__Required action__: Across the data below, how many lines have the word "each" in them? Respond with the number alone.

Stored records
-----
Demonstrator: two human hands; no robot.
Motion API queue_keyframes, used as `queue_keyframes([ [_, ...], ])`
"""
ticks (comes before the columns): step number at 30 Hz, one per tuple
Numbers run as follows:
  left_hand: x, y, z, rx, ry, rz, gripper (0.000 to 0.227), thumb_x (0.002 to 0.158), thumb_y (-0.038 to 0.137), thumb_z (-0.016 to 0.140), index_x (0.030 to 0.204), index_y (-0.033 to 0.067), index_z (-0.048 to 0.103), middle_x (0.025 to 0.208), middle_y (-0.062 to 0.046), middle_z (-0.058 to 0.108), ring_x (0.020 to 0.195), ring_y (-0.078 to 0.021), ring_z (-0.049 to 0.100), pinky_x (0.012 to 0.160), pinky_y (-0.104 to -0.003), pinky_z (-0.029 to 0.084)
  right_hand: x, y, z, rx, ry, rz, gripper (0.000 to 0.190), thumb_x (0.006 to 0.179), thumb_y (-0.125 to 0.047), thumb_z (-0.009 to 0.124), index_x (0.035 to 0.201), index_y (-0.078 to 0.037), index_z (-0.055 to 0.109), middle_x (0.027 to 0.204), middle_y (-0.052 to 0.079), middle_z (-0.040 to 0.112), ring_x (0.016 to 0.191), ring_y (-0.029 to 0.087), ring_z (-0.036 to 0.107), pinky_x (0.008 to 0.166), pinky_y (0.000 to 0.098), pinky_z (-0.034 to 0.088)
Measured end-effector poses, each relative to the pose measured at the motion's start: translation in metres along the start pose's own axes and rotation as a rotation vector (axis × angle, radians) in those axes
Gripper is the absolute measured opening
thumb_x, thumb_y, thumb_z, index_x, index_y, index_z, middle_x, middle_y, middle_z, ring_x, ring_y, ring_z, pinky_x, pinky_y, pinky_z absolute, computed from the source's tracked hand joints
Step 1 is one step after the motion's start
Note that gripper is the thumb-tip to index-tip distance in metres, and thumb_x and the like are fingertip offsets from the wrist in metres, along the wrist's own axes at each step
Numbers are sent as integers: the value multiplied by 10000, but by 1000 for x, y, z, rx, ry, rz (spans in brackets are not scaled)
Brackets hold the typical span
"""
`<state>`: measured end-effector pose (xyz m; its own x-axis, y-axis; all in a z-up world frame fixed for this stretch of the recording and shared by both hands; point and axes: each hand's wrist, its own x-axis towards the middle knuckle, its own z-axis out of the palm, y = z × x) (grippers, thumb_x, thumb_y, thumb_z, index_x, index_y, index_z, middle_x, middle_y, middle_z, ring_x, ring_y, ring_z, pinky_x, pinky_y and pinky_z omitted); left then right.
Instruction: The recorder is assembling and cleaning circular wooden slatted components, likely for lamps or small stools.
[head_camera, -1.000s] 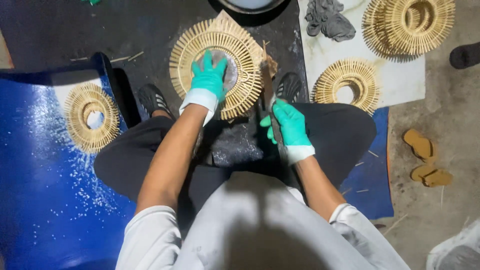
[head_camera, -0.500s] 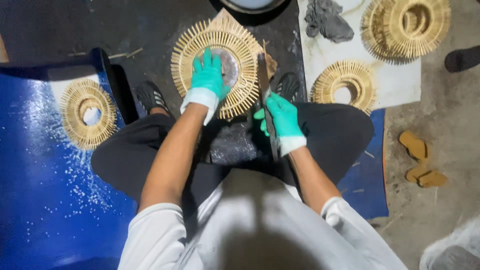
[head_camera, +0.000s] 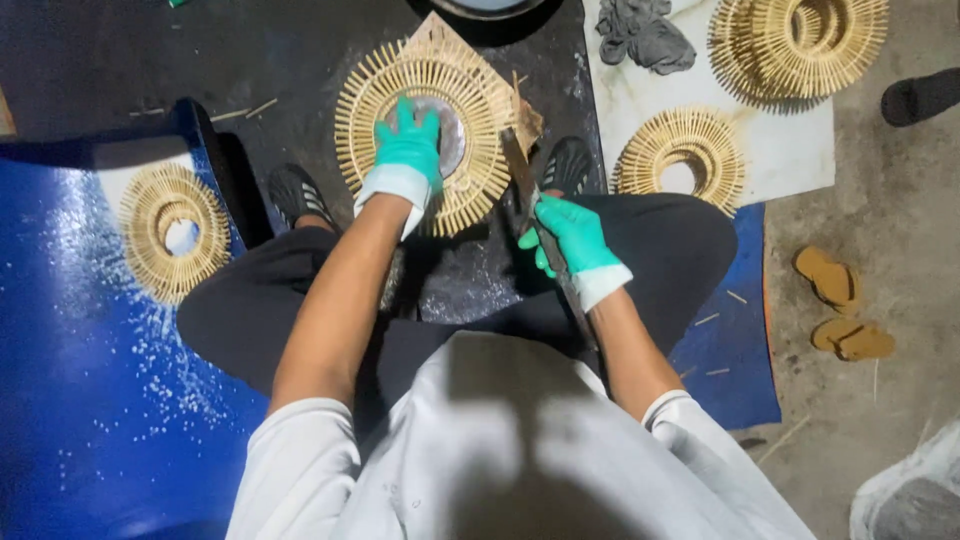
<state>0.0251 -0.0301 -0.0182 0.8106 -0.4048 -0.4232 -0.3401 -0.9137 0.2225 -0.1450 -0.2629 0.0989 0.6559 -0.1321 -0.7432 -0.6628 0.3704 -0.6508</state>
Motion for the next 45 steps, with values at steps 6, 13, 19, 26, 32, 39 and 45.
queue_keyframes([
  [6,-33,22,-37,-125,-44,-104,913,747,370,855,1527,238,399,1662,-287,164,1510,-558,132,1192,-626,188,3,9,-4,26,-34,75,296,1026,-254,567,1223,-54,661,738,110,720,407,164,547,340,294,397],
  [13,-27,1,4,-51,71,-43,983,744,342,860,1563,149,352,1621,-339,184,1492,-558,161,1224,-592,135,11,9,17,121,-63,-124,412,1018,-253,559,1397,-95,599,762,125,734,405,165,562,345,292,421],
  [19,-23,-14,17,-60,224,-4,1125,728,419,877,1531,-96,282,1609,-331,237,1477,-551,193,1231,-571,171,38,20,24,28,-168,-45,440,1030,-268,565,1416,-61,609,766,126,738,401,167,558,333,292,415],
  [26,-31,1,-19,-64,110,-51,1043,732,416,879,1525,-10,352,1628,-328,212,1403,-585,275,1204,-566,262,29,17,26,86,-110,-38,431,1044,-284,560,1383,-23,617,772,118,754,413,165,576,340,291,436],
  [32,-38,4,-27,-125,89,-93,984,685,339,916,1497,101,413,1631,-313,167,1417,-602,234,1170,-557,301,33,23,27,80,-142,-35,430,1031,-260,556,1388,-29,615,766,120,752,407,160,567,338,289,428],
  [39,-45,3,-31,-137,66,-55,965,641,293,935,1469,148,462,1646,-254,171,1441,-584,209,1182,-555,292,28,32,19,145,-137,-65,439,1040,-226,590,1407,14,595,763,141,741,411,178,569,337,301,421],
  [45,-46,1,-31,-120,75,-43,972,647,287,931,1495,178,468,1658,-242,170,1448,-574,212,1185,-568,286,-20,10,22,65,-63,11,412,1029,-280,544,1401,-110,592,747,109,728,418,149,546,356,276,414],
])
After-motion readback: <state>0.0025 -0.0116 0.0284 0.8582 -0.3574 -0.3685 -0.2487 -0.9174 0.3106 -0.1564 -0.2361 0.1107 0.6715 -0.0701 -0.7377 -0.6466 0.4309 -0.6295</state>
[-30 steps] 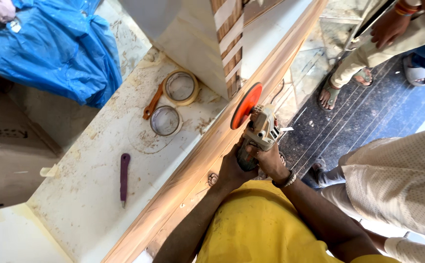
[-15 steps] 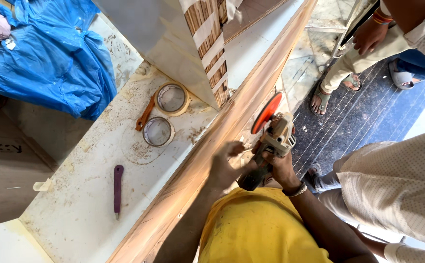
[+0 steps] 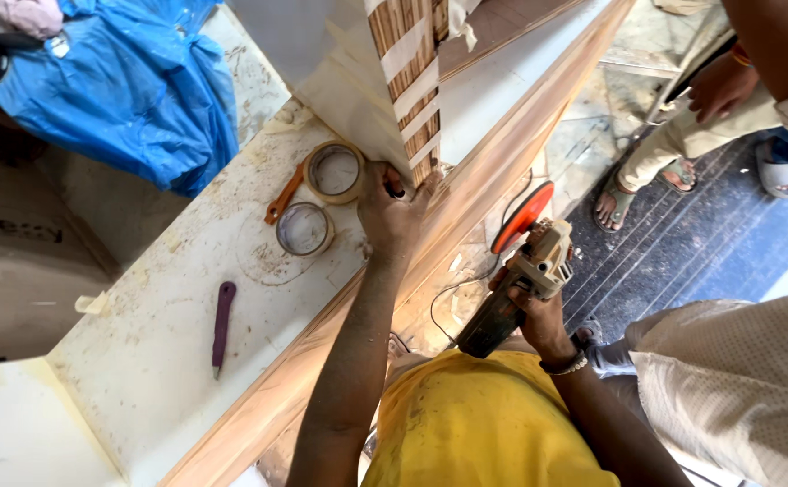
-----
__Final answer__: 3